The US Labor Department is facing an unwelcome case of litigation deja vu, as its attempt to implement a climate-friendly retirement investment rule encounters legal peril in a Texas federal court jurisdiction known for striking down consequential employee benefit regulations.
More than two dozen Republican state attorneys general are hoping history will repeat itself in their quest to kill a DOL final rule, this one permitting private-sector employers to consider environmental, social, and corporate governance factors when choosing pension investments.
That policy, now under review by the US District Court for the Northern District of Texas, is scheduled to take effect Jan. 30. But the AGs’ lawsuit filed late Thursday sought to freeze the rule and ultimately block regulators from enforcing it at all.
It’s a difficult scenario for the DOL’s Employee Benefits Security Administration, which saw similar lawsuits originating in Texas federal court undermine the landmark Obama-era fiduciary rule in 2018. An unfriendly court could disrupt a years-long effort by the Biden administration to eliminate the stigma surrounding ESG retirement investing and at the same time provide traction to a growing red state-led effort to squash “woke” investments in public sector portfolios.
“There’s a big picture issue here about the role of the federal government versus the role of the states,” said Brad Campbell, a Faegre Drinker Biddle & Reath LLP employee benefits partner and former DOL assistant secretary for employee benefits. “Jurisdiction is key here.”
Thursday’s lawsuit in Texas, brought by a group co-led by the state’s Attorney General Ken Paxton (R), clearly signals that the 25 red states suing the department shopped for a friendly venue, according to Campbell.
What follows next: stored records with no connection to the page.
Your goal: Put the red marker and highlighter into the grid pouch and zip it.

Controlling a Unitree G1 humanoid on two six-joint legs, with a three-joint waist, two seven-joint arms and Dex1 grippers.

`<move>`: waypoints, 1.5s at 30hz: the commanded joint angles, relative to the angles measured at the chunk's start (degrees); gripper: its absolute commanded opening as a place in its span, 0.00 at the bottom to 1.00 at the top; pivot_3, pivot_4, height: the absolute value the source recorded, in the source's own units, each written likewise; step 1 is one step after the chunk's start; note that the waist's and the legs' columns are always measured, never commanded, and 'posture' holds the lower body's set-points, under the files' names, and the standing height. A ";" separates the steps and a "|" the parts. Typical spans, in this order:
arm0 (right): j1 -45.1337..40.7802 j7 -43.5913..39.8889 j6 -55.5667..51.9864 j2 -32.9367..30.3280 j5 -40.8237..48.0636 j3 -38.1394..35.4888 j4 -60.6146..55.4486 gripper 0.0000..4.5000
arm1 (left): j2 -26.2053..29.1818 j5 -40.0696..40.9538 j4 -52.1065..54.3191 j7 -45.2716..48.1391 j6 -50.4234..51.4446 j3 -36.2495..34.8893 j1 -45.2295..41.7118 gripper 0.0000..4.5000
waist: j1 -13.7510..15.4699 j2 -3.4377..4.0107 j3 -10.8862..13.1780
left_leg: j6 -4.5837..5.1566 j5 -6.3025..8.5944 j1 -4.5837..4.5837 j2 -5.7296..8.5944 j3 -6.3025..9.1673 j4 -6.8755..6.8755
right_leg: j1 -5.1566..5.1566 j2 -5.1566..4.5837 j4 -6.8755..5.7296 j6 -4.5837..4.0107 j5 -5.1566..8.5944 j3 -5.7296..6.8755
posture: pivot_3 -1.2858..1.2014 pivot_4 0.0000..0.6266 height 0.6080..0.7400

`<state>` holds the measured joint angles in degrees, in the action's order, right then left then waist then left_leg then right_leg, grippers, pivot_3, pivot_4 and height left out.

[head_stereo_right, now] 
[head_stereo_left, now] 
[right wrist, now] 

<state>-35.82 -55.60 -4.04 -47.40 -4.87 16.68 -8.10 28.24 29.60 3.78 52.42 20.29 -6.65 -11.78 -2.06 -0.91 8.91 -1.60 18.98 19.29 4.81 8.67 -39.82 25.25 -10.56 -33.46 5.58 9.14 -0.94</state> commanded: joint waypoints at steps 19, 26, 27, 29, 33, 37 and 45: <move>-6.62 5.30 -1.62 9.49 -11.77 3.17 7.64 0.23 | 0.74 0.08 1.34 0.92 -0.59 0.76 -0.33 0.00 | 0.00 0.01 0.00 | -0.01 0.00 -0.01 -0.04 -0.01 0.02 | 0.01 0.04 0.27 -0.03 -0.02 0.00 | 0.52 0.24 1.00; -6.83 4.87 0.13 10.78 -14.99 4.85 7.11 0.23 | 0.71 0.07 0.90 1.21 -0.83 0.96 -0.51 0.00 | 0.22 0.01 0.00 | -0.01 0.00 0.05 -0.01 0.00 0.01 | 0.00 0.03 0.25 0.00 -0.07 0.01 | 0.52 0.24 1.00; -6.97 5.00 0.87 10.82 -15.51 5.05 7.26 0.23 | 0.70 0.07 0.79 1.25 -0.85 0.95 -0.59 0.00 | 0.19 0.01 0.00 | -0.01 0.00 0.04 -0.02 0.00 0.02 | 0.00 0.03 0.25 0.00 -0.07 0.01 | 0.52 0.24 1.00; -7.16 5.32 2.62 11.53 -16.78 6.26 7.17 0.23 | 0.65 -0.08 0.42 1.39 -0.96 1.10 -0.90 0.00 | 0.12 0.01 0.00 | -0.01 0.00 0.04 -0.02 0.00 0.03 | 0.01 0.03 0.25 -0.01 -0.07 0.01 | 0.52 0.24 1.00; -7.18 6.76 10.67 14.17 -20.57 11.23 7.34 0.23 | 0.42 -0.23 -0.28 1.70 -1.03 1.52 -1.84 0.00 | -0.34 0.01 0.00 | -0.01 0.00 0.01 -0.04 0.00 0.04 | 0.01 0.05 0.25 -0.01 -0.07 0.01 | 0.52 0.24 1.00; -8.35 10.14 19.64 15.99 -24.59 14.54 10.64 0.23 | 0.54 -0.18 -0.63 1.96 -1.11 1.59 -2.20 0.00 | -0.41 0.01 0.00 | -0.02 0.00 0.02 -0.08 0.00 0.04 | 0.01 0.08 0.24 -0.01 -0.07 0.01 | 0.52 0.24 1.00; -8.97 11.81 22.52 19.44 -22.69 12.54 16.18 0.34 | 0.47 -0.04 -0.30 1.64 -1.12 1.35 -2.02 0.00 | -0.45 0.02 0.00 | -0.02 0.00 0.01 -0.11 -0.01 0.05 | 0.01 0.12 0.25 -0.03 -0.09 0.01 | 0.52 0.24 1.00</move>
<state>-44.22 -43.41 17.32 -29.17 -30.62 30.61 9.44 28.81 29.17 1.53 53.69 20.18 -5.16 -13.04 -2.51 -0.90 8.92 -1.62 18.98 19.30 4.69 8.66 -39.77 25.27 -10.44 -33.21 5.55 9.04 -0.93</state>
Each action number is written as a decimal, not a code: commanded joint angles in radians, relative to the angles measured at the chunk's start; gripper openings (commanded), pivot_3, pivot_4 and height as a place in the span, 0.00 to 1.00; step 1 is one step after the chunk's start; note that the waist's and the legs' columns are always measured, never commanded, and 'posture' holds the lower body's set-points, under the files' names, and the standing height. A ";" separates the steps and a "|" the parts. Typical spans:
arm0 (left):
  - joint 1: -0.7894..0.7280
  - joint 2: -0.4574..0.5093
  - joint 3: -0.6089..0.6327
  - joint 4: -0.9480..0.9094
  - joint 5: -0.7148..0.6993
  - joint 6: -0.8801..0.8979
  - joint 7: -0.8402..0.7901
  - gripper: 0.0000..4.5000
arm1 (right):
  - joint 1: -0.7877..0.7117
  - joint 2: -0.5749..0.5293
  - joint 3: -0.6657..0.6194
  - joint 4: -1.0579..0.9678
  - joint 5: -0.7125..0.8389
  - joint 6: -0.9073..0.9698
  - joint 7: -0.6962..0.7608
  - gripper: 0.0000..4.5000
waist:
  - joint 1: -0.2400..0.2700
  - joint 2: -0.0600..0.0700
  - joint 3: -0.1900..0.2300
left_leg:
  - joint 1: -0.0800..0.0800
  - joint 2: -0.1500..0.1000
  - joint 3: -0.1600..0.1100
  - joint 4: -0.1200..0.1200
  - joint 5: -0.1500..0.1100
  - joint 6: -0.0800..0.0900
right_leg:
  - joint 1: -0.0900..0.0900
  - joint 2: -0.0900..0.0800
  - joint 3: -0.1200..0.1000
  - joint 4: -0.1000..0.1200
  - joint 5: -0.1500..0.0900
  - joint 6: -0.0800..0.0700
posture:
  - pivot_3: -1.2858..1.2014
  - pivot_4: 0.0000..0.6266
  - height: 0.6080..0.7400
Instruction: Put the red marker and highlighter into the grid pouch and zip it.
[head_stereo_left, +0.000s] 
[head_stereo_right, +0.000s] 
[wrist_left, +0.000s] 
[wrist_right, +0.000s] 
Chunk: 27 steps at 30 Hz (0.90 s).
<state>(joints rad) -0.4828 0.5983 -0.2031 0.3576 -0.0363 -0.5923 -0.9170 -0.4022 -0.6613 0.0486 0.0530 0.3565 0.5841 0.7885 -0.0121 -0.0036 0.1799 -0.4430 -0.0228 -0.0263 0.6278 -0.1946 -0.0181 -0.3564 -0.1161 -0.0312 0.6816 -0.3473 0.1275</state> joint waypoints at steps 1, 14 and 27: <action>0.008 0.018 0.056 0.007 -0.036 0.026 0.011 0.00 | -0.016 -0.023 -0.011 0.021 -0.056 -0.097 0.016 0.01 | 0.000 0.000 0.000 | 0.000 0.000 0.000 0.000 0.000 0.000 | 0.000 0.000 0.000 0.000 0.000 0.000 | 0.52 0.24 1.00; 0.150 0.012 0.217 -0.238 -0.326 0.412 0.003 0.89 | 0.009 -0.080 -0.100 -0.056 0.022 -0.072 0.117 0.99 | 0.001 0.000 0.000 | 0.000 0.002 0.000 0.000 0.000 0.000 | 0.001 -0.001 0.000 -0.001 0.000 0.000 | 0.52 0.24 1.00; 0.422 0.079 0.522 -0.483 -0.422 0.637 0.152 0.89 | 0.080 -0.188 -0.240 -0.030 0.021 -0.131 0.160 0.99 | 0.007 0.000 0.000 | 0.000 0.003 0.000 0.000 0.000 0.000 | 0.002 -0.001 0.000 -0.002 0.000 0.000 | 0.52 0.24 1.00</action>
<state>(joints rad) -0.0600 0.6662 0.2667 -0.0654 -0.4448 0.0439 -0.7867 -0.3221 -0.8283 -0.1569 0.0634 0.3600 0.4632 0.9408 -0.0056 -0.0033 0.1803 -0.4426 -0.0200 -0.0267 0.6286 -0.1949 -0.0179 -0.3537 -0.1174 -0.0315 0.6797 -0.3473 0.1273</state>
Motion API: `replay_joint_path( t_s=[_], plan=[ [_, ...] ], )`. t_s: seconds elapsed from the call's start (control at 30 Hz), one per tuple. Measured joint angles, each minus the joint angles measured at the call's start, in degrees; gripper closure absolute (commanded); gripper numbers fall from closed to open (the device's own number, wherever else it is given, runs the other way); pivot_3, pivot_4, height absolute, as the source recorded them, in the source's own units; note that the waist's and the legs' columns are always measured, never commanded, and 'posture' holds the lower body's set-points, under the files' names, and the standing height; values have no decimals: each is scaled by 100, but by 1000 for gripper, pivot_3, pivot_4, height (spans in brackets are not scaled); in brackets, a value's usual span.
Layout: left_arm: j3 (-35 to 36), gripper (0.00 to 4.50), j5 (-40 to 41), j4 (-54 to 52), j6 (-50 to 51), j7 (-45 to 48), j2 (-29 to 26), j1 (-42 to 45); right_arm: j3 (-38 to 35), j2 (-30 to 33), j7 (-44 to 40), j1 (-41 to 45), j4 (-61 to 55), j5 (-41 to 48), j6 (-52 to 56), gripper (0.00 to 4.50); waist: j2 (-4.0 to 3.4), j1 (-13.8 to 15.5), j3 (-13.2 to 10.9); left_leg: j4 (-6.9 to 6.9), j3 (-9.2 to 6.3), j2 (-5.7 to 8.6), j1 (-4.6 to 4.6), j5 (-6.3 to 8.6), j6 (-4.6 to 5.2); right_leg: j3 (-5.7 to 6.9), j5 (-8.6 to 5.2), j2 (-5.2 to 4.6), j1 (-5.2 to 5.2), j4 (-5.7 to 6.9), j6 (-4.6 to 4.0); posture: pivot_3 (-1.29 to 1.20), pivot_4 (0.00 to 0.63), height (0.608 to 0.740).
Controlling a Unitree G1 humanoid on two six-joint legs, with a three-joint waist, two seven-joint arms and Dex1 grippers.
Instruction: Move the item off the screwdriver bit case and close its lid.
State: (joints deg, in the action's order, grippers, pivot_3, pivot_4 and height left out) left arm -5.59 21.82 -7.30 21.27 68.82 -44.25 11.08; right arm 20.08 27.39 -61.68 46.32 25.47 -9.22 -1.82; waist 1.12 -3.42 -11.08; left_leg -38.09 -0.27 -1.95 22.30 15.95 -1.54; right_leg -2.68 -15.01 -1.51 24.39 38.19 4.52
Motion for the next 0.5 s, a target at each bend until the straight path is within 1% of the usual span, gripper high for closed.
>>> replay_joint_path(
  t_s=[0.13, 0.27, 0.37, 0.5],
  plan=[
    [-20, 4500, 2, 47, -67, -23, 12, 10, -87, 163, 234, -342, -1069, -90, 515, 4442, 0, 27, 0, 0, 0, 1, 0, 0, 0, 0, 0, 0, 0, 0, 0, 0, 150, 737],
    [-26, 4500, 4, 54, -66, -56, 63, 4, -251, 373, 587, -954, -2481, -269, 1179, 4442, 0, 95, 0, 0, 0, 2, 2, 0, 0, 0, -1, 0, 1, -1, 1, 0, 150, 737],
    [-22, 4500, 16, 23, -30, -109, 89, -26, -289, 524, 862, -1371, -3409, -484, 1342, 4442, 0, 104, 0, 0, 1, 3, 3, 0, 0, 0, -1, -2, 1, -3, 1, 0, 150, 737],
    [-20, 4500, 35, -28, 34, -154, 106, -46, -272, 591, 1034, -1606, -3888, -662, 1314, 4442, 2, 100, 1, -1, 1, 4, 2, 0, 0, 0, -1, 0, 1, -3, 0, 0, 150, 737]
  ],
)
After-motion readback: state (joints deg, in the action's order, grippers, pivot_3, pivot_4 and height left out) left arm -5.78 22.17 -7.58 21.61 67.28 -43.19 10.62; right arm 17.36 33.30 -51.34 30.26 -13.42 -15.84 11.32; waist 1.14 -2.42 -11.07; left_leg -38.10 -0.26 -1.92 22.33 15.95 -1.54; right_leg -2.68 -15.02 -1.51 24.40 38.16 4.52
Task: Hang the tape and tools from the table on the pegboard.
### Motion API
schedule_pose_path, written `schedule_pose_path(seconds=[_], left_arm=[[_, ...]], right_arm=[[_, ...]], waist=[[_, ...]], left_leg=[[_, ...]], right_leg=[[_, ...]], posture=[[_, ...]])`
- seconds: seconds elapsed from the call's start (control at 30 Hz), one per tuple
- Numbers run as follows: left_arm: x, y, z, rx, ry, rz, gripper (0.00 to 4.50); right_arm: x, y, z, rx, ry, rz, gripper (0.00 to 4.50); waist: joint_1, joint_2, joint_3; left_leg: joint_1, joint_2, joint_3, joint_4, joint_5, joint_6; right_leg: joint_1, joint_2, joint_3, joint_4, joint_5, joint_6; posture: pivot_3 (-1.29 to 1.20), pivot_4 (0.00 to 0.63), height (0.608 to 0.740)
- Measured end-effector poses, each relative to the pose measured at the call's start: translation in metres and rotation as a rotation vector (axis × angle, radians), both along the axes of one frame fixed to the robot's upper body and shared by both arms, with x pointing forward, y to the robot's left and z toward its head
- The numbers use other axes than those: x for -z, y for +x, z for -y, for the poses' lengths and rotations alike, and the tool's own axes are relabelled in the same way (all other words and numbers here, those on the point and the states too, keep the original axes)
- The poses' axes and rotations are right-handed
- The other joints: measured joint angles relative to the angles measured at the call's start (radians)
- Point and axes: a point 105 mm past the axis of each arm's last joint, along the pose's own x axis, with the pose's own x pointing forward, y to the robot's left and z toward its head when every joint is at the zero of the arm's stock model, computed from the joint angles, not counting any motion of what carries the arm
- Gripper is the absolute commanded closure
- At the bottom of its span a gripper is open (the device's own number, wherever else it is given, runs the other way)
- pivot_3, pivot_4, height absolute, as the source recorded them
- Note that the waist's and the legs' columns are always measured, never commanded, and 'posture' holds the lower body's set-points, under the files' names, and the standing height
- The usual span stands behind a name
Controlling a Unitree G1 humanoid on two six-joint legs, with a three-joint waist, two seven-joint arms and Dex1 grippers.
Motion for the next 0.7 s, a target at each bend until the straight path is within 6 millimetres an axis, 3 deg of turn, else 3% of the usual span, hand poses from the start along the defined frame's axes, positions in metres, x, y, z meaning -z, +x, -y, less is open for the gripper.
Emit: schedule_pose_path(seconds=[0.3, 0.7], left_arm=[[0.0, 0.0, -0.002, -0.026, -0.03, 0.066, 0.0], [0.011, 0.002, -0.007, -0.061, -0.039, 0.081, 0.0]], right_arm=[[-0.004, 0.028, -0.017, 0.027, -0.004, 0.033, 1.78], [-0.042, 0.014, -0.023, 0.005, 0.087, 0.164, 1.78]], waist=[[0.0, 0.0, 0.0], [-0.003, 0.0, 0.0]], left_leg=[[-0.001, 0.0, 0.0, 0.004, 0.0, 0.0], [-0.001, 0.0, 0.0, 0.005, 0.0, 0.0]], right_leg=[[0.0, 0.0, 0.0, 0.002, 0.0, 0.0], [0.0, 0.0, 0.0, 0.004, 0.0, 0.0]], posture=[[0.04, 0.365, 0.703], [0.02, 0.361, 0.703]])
The case is now within the ultimate purview of the US Court of Appeals for the Fifth Circuit, which in 2018 vacated a major DOL rule redefining an investment advice fiduciary under the Employee Retirement Income Security Act of 1974 (Pub.L. 93-406). Like Thursday’s suit, plaintiffs challenging the fiduciary rule accused EBSA of exceeding its statutory authority by proffering an arbitrary and capricious rule.
“What happened with the fiduciary rule was devastating to the Labor Department,” said Josh Lichtenstein, an employee benefits partner at Ropes & Gray LLP.
Meanwhile, the Northern District of Texas is already considering a challenge a consumer rights group has brought against the department for its fiduciary rule exemption that would require newly regulated broker-dealers to consider the best interest of plan participants and beneficiaries rolling over their assets into an annuity or other off-the-shelf financial product.
Judge Matthew J. Kacsmaryk, a Trump appointee who has been assigned to the state-led ESG suit in district court, has been responsible for undoing a string of Biden federal actions, including a Health and Human Services Department attempt to bar family planning providers from telling parents about their children requesting birth control, and a Biden effort to prohibit LGBTQ discrimination in health-care settings.
The Fifth Circuit bench, already considered one of the nation’s most conservative, has also landed a handful of key Trump administration appointees.
The Labor Department deferred Bloomberg Law’s requests for comment on the ESG case to the US Justice Department, which is responsible for defending the agency. DOJ officials didn’t immediately respond to a similar request. Lead state plaintiffs in the case either didn’t respond or declined to comment to Bloomberg Law.
Asked if plaintiffs had sought the Fifth Circuit intentionally, an attorney representing a retirement plan investor said the complaint “speaks for itself.” The attorney, Anna St. John, president and CEO of the Hamilton Lincoln Law Institute, pointed to instances of Democratic attorneys general seeking liberal courts.
Any federal judge should attempt impartiality, said Kristina Zanotti, a partner at K&L Gates LLP, but the Labor Department’s track record in Fifth Circuit courts lends credibility to an emerging perception that it’s where Labor Department retirement rules go to die.
“It brings attention to a case like this for sure,” Zanotti said.
But the Labor Department may have an easier time defending its ESG rule than its fiduciary rule, even in an often hostile circuit, according to ERISA attorneys.
The fiduciary rule sought to extend DOL’s regulatory authority to financial advisers and broker-dealers who usually operated outside its reach, said Campbell, who led the benefits agency under former President George W. Bush.
“Rather than have a political ping-pong game about whether ESG is good or bad, the proposal the Biden administration has put out restores the traditional approach of government neutrality,” he said.
The final ESG rule eliminated a proposed provision that would have “often required” that an ERISA plan fiduciary consider socially conscious investment factors.
That move by the DOL may make it more difficult for the plaintiffs to show that they’ve sustained reparable damage, as the rule returns investment control back to retirement plans that have historically been held to duties of prudence and loyalty.
The question of standing persists when factoring in who the plaintiffs are—25 state governments. State pensions are specifically preempted from ERISA regulation. Plaintiffs in the ESG case claim “special solicitude” to sue because their residents could suffer financial harm under the department’s rule, and that could impact states’ tax-derived bottom lines.
Many of the same states suing the department are simultaneously ridding their own government-sponsored pension plans of any ESG investment criteria and even shunning companies that market socially and environmentally conscious funds. So far, asset managers like BlackRock Inc. and State Street Corp. have received the brunt of red state anti-ESG rhetoric, but the motivation behind the new lawsuit may be purely political, said Lichtenstein.
“These states are looking at the same prudence and loyalty standards that the DOL is and they’re coming out in a radically different direction,” he said. “If they succeed in getting this rule thrown out in court, it makes their interpretation look more credible. But even if they don’t succeed, they’re getting this idea of a flat prohibition on ESG investing out into the public discourse.”
The case is Utah v. Walsh, N.D. Tex., No. 2:23-cv-00016.